In Austin the Court decided that the government has a compelling interest in preventing “the corrosive and distorting effects of immense aggregations of wealth that are accumulated with the help of the corporate form and that have little or no correlation to the public’s support for the corporation’s political ideas.” But in Citizens United, the Court went the other way, declaring that refusing to limit political speech “based on a speaker’s wealth is a necessary consequence of the premise that the First Amendment generally prohibits the suppression of political speech based on the speaker’s identity.” Given the vehemence with which five justices embraced this position, there is little prospect of reviving it in the foreseeable future. The rejoinder that corporate wealth is often amassed from people who don’t share a company’s political views—people might eat at Chick-fil-A because they like the food and not because they share the owners’ conservative perspective—is no less true of individuals: even people who disagree with Bill Gates’s politics use Windows, and this shouldn’t prevent him exercising his right to political speech.

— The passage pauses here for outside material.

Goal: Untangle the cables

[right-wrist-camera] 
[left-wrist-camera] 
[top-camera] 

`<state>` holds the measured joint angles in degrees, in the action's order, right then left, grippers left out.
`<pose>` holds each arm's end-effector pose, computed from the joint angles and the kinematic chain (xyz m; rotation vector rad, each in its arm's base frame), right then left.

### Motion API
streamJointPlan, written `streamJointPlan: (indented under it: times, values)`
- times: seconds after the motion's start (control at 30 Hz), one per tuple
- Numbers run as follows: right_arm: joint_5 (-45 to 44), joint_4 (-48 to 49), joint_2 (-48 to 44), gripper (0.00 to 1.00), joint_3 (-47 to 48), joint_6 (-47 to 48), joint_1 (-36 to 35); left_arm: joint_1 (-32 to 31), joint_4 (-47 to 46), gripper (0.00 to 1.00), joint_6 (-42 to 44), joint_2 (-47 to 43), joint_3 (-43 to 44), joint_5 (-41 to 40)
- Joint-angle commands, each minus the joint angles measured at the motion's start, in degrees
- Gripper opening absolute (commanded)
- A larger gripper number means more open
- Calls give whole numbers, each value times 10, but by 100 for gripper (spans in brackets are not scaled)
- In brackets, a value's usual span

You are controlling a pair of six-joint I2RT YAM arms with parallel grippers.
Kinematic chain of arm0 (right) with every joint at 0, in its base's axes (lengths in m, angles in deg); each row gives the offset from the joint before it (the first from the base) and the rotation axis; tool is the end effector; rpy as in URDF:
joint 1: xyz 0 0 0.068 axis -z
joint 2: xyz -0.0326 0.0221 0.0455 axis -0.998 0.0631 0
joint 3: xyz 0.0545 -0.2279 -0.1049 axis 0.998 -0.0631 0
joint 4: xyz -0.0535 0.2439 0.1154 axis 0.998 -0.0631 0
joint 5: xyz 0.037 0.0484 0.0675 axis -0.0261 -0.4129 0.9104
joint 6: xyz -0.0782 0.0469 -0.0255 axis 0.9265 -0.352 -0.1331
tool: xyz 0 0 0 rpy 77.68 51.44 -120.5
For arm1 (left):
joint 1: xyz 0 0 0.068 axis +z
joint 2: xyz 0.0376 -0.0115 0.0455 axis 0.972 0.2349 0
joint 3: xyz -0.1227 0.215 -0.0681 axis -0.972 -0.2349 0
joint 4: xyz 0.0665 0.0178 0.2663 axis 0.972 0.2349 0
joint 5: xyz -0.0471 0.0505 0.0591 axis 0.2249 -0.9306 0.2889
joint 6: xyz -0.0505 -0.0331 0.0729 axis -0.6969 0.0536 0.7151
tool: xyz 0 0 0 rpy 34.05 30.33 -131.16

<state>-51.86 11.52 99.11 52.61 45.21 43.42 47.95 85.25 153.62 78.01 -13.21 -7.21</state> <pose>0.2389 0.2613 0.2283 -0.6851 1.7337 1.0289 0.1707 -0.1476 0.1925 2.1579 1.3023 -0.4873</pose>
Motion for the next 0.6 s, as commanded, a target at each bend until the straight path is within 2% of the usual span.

The better argument in favor of limiting partisan political spending by large, publicly traded corporations rests, ironically, on the fact that corporations are made up of people. Under current law the actual owners of corporations—their shareholders—have little say in how corporations make decisions in the political arena. That corporate managers might spend corporate funds not to maximize the shareholders’ welfare but to maximize their own is a very real danger. Many shares are owned by mutual funds and pension funds that in turn are owned by individual citizens who often have political convictions that go beyond maximizing the profitability of the corporations whose stock forms part of their retirement savings. What is more, those political commitments may be sharply at odds with the economic interests of the corporate managers who are making decisions about corporate political spending. The law should not force citizens to forgo beneficial investments in order to avoid subsidizing their political opponents.
All of which is to say that campaign finance regulation is tricky. As critics of regulation—including Justices Scalia and Kennedy—observe, there are real risks that incumbents will pass regulations that protect themselves from electoral challenge. And federal campaign finance legislation often results only in shifting sources of money and influence—from individuals to PACs to 527s. But one thing is clear: the observation that corporations have rights should not end the debate about the constitutionality of regulation.
Pamela S. Karlan is Kenneth and Harle Montgomery Professor of Public Interest Law at Stanford Law School.